NHE Feb 9 Notes

From GcatWiki
Jump to: navigation, search

Nick Elder

Group 2 intestines


  • Grouping genes, samples, etc.
    • may present the order in a way that does not reflect how would would expect/want it to
  • Can be used to pull out patterns and make predictions
  • Induction can look much more dramatic than repression
  • Changing the y-axis to a logarithmic scale reveals much more drastic changes in repression
    • Similar relationships could be caused by direct interaction or co-regulation
    • Strong negative correlation could be as interesting as positive correlation
      • Computers are more likely to group positive correlations
  • Gene Expression Profiles (Guilt by Association)
    • comparing genes or expression levels in samples over time
    • Correlation, Euclidean distance, Hamming Distance, etc....
    • Correlation is very sensitive to outliers; also, very small changes, possibly due to noise, can be interpreted as correlation with more drastic changes
  • Linkage Methods
    • Can take the nucleus/average of a cluster and compare that to a desired single gene
    • Can average all the distances between all points
    • Can compare the gene of interest to all the rest of the genes individually
  • Hierarchical clustering
    • Joins two most similar genes
    • Join next two most similar "objects" (genes or clusters of genes)
    • Repeat until all genes have been joined
    • Once clustered, two genes can, under no circumstances, under penalty of death, in no way possible on heaven or earth, be split apart
    • No gene left behind.
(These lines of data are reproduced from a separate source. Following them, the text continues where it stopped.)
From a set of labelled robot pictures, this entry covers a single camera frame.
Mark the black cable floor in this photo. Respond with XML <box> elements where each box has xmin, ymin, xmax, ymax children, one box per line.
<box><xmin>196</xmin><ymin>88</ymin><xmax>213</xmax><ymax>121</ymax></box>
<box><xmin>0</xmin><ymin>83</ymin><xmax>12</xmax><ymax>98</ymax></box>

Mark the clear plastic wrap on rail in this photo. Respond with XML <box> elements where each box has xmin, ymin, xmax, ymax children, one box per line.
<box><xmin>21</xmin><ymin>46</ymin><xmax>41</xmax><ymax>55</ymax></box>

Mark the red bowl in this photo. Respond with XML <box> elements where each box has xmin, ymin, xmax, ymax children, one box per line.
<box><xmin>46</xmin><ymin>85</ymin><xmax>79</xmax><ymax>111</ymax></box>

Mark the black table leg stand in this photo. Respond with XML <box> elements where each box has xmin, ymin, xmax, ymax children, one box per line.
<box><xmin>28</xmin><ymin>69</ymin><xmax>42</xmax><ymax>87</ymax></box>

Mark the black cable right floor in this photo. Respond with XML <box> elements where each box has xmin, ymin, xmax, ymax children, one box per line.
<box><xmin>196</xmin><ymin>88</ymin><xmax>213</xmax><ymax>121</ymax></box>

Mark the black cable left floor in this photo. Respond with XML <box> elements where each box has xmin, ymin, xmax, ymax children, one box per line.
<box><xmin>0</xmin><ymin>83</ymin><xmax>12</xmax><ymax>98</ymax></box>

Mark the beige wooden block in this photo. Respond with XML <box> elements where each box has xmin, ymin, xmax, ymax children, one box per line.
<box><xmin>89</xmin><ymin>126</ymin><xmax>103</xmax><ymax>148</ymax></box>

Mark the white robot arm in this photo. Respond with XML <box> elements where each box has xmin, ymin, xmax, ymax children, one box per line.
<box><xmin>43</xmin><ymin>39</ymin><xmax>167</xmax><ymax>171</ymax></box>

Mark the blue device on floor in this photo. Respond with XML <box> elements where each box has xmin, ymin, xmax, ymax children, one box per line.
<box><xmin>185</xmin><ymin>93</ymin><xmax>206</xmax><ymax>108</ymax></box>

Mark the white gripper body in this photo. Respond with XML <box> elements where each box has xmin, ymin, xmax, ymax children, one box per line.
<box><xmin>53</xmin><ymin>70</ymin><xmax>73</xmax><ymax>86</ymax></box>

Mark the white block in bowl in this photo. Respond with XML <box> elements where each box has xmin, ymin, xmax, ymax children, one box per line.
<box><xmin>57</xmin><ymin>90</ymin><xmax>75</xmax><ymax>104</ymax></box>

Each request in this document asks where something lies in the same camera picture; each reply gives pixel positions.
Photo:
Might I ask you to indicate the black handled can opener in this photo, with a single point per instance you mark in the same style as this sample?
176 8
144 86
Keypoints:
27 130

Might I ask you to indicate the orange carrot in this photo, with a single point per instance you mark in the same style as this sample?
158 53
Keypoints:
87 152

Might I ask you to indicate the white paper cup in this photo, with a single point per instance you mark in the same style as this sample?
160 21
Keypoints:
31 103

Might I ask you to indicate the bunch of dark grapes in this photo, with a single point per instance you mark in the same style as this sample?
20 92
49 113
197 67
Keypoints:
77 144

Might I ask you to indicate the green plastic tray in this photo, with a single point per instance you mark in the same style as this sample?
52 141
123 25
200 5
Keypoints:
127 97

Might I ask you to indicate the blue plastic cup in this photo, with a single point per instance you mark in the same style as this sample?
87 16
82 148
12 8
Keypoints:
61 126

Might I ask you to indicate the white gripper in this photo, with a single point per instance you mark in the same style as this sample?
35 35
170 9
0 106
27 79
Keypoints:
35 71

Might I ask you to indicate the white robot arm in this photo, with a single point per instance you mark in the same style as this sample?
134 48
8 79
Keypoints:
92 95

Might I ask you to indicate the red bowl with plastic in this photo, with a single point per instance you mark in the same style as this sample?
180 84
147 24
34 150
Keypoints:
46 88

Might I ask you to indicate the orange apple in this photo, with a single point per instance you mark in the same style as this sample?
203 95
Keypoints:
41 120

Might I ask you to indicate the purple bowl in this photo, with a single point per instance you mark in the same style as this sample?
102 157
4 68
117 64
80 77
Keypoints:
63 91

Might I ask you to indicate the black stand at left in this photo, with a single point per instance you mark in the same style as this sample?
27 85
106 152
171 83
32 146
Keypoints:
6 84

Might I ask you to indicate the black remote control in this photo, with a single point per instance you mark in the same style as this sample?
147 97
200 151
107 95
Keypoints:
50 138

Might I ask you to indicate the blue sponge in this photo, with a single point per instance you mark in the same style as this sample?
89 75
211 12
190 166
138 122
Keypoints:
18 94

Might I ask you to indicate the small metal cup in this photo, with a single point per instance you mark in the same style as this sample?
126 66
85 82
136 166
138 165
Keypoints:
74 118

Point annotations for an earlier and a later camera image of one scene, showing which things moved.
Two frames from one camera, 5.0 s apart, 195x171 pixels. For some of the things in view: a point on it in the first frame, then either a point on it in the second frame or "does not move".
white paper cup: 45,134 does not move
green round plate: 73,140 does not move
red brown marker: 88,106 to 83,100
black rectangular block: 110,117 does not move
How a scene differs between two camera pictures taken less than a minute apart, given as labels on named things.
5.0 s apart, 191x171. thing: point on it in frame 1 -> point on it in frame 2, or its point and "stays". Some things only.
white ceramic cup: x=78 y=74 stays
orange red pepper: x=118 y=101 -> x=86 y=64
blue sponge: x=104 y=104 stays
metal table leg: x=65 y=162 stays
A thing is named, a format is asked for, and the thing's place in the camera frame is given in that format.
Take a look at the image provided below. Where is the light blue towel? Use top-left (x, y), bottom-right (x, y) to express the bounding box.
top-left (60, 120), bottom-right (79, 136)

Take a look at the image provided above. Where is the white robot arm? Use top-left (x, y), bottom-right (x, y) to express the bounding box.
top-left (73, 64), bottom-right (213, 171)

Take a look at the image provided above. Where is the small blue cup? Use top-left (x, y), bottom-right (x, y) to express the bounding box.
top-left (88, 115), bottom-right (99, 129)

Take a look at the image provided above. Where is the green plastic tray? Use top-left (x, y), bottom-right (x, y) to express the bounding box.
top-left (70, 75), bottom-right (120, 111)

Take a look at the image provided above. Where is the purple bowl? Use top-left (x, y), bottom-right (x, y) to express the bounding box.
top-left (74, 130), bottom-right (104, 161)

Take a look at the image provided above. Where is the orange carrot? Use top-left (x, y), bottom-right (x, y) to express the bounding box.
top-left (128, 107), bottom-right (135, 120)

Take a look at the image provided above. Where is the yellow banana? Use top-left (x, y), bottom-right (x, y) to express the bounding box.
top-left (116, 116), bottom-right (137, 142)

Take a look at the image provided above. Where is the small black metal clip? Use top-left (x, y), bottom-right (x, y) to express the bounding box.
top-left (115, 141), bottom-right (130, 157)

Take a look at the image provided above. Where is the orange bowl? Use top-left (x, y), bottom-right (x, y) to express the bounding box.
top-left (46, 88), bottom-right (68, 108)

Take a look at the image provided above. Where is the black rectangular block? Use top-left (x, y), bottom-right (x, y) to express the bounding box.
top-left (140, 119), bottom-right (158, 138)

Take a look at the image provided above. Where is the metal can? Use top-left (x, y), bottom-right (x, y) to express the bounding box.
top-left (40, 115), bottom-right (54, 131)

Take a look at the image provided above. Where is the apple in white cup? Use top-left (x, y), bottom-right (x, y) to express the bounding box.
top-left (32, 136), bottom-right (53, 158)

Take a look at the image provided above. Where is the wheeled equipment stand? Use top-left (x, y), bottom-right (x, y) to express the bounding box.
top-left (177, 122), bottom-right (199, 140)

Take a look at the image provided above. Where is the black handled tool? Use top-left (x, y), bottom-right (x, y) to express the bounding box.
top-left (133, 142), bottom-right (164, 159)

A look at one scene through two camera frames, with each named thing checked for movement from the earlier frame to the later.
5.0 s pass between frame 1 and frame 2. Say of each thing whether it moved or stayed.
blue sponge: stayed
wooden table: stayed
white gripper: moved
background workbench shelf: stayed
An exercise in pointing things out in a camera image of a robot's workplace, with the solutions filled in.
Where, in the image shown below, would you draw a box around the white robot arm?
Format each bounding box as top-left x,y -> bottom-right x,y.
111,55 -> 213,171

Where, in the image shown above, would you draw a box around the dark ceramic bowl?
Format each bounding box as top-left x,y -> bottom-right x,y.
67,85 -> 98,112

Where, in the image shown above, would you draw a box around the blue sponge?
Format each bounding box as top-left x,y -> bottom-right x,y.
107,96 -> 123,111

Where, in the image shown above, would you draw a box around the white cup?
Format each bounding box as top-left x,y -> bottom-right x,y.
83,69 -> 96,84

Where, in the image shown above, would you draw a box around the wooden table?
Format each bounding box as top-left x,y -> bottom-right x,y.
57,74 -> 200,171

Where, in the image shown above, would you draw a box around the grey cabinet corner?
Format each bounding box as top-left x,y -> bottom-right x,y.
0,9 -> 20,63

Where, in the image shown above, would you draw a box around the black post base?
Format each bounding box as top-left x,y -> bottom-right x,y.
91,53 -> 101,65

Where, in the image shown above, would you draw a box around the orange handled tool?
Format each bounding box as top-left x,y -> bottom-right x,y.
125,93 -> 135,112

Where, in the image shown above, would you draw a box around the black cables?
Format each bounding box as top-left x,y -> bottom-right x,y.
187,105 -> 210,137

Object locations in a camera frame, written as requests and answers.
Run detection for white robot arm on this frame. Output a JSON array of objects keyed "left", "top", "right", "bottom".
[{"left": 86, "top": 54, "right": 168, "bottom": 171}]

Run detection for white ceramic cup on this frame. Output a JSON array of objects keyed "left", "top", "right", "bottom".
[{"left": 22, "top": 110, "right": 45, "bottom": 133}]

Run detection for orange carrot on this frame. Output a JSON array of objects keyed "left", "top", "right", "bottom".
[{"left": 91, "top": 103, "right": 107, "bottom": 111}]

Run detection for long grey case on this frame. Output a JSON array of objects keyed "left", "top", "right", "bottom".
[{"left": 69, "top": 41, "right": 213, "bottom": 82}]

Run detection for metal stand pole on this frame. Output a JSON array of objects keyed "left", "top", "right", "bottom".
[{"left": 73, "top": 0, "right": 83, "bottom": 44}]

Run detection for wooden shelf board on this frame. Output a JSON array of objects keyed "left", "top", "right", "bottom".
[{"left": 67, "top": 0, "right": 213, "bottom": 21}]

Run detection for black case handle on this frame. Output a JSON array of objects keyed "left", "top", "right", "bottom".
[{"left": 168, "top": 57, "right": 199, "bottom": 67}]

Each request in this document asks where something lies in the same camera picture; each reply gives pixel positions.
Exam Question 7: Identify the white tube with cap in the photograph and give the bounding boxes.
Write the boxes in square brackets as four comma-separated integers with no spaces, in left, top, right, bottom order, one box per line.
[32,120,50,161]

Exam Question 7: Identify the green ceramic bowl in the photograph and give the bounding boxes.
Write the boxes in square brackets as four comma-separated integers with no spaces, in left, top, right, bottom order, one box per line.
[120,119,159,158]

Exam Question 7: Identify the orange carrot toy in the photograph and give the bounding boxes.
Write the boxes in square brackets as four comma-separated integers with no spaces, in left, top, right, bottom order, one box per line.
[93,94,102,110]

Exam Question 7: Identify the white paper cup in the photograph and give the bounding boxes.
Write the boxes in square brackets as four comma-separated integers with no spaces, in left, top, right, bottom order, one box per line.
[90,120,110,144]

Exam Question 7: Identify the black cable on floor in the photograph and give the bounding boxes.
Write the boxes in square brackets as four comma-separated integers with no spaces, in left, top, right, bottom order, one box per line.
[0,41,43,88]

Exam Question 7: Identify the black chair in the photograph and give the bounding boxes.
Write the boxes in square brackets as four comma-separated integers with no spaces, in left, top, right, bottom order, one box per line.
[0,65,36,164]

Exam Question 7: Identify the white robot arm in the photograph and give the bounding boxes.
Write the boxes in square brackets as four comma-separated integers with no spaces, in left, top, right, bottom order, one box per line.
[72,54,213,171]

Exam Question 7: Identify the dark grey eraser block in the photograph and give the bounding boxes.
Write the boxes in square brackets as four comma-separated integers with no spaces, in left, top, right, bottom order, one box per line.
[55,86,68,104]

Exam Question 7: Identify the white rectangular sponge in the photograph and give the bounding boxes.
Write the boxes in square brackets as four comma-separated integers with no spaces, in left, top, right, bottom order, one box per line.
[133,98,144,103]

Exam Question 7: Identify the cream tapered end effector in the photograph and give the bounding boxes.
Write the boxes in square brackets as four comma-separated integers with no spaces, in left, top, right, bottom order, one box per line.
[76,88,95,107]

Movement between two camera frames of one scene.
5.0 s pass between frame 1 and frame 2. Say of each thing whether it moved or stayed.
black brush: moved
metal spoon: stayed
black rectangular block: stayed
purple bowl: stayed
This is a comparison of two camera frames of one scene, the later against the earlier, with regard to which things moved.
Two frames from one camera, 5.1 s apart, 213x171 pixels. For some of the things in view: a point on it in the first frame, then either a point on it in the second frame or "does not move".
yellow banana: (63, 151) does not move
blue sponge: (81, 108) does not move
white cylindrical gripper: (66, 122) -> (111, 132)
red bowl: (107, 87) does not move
Everyone has to be in the cluster; starts at +1 correlation and end at -1 correlation
      • Genes that are most distant in the cluster (opposite correlation) could be co-regulated together
    • Cutting the tree
      • Draw a line to separate the clusters
        • Decision to cut the line is completely arbitrary
  • K-means Clustering
    • Specify how many clusters to form - just break into groups, not breaking the tree
    • Randomly assign each gene to one of K different clusters
    • Average expression of all genes in each cluster to create K pseudo genes
    • Rearrange genes by assigning each other to the cluster represented by the pseudo gene to which it is most similar
    • Repeat until convergence
  • Supervised Clustering
    • Find genes in expression file whose patterns are highly similar to a desired gene or pattern
    • Add closest gene first
    • Then add gene that is closest to all genes already in cluster
    • Repeat, as long as added gene is within specified distance to genes already in the cluster
    • Distance from one gene to a set of genes defined to be maximum (or minimum or average) of all distances to individual members of the set (complete, single, and average linkage, respectively)
    • Dr. C says that it might be really nice to cluster genes that move with a transcription factor, since a little induction in the transcription factor can have major effects on other gene expression
  • Quality Clustering: QT Clust
    • Each gene builds a supervised cluster
    • Gene with "best" list, and genes in its list, becomes the next cluster
    • Remove these genes from consideration, and repeat
    • Stop when all genes are clustered, or largest cluster is smaller than user specified threshold
    • Make 'cliques', find the largest, separate that group, remove all members from that group from all other groups, and make the next largest group from the existing members.